• Exercise objective: All entries must be returned precisely as they appear.

• Dataset records:

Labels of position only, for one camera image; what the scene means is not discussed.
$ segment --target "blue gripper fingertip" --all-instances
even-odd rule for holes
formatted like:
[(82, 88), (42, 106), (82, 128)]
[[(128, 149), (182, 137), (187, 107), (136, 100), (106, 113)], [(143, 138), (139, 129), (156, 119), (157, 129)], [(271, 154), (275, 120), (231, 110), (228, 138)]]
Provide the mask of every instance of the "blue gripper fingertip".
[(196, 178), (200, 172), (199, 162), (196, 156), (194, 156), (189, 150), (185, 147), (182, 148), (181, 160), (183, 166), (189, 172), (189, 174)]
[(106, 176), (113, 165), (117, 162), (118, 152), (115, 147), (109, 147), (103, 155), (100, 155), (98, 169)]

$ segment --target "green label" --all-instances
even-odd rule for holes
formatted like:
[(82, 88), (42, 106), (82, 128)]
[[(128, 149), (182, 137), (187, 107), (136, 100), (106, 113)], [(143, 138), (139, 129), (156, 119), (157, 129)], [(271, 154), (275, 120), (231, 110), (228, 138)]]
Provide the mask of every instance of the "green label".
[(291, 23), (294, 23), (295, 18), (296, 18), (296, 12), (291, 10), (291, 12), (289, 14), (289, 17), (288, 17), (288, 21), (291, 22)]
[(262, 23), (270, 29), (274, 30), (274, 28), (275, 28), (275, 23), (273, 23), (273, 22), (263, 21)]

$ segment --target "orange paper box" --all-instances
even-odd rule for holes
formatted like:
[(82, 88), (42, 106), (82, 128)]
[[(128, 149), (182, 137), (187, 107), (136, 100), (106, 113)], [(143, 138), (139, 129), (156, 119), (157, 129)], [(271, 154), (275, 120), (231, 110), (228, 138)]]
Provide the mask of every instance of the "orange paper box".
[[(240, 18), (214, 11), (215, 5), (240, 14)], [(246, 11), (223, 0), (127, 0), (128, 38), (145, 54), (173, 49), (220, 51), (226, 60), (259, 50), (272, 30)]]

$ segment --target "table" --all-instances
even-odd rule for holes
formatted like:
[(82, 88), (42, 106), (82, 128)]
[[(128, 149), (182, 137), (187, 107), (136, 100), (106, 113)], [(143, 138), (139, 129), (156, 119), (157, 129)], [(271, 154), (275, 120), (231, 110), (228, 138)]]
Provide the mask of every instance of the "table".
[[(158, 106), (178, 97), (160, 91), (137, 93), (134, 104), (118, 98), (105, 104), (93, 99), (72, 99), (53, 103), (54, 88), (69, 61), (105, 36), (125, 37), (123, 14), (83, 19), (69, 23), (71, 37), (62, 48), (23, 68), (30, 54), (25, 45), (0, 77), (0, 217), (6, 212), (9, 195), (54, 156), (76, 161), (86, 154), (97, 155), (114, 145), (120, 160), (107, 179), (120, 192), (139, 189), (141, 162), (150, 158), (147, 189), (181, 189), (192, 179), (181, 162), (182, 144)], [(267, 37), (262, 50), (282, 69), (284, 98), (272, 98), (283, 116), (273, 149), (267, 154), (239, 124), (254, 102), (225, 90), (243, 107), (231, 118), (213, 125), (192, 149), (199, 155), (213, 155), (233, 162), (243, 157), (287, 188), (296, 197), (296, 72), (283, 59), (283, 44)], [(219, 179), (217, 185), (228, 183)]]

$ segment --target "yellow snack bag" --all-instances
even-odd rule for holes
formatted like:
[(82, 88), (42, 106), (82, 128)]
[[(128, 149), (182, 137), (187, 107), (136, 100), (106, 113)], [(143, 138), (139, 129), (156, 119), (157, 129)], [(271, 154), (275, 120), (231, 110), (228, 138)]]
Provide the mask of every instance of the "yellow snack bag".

• Your response:
Labels of position only, for one camera image; what the scene means is not discussed.
$ segment --target "blue gripper fingertip" --all-instances
even-odd rule for holes
formatted like:
[(82, 88), (42, 106), (82, 128)]
[[(128, 149), (182, 137), (187, 107), (136, 100), (106, 113)], [(143, 138), (139, 129), (156, 119), (157, 129)], [(271, 154), (275, 120), (231, 110), (228, 138)]]
Provide the mask of every instance of the "blue gripper fingertip".
[(196, 178), (200, 172), (199, 162), (196, 156), (194, 156), (189, 150), (185, 147), (182, 148), (181, 160), (183, 166), (189, 172), (189, 174)]
[(106, 176), (113, 165), (117, 162), (118, 152), (115, 147), (109, 147), (103, 155), (100, 155), (98, 169)]

$ segment --target "green label" --all-instances
even-odd rule for holes
formatted like:
[(82, 88), (42, 106), (82, 128)]
[[(128, 149), (182, 137), (187, 107), (136, 100), (106, 113)], [(143, 138), (139, 129), (156, 119), (157, 129)], [(271, 154), (275, 120), (231, 110), (228, 138)]]
Provide the mask of every instance of the "green label".
[(291, 23), (294, 23), (295, 18), (296, 18), (296, 12), (291, 10), (291, 12), (289, 14), (289, 17), (288, 17), (288, 21), (291, 22)]
[(262, 23), (270, 29), (274, 30), (274, 28), (275, 28), (275, 23), (273, 23), (273, 22), (263, 21)]

$ segment --target "orange paper box" --all-instances
even-odd rule for holes
formatted like:
[(82, 88), (42, 106), (82, 128)]
[[(128, 149), (182, 137), (187, 107), (136, 100), (106, 113)], [(143, 138), (139, 129), (156, 119), (157, 129)], [(271, 154), (275, 120), (231, 110), (228, 138)]]
Provide the mask of every instance of the "orange paper box".
[[(240, 18), (214, 11), (215, 5), (240, 14)], [(246, 11), (223, 0), (127, 0), (128, 38), (145, 54), (173, 49), (220, 51), (226, 60), (259, 50), (272, 30)]]

$ segment --target "table" --all-instances
even-odd rule for holes
formatted like:
[(82, 88), (42, 106), (82, 128)]
[[(128, 149), (182, 137), (187, 107), (136, 100), (106, 113)], [(143, 138), (139, 129), (156, 119), (157, 129)], [(271, 154), (275, 120), (231, 110), (228, 138)]]
Provide the mask of every instance of the "table".
[[(158, 106), (178, 97), (160, 91), (137, 93), (134, 104), (118, 98), (105, 104), (93, 99), (72, 99), (53, 103), (54, 88), (69, 61), (105, 36), (125, 37), (123, 14), (83, 19), (69, 23), (71, 37), (62, 48), (23, 68), (30, 54), (25, 45), (0, 77), (0, 217), (6, 212), (9, 195), (54, 156), (76, 161), (86, 154), (97, 155), (114, 145), (120, 160), (107, 179), (120, 192), (139, 189), (141, 162), (150, 158), (147, 189), (181, 189), (192, 179), (181, 162), (182, 144)], [(267, 37), (262, 50), (282, 69), (284, 98), (272, 98), (283, 116), (273, 149), (267, 154), (239, 124), (254, 102), (225, 90), (243, 107), (231, 118), (213, 125), (192, 149), (199, 155), (213, 155), (233, 162), (243, 157), (287, 188), (296, 197), (296, 72), (283, 59), (283, 44)], [(219, 179), (217, 185), (228, 183)]]

$ segment --target "yellow snack bag" --all-instances
even-odd rule for holes
formatted like:
[(82, 88), (42, 106), (82, 128)]
[[(128, 149), (182, 137), (187, 107), (136, 100), (106, 113)], [(143, 138), (139, 129), (156, 119), (157, 129)], [(271, 154), (275, 120), (231, 110), (228, 138)]]
Provide the mask of every instance of the "yellow snack bag".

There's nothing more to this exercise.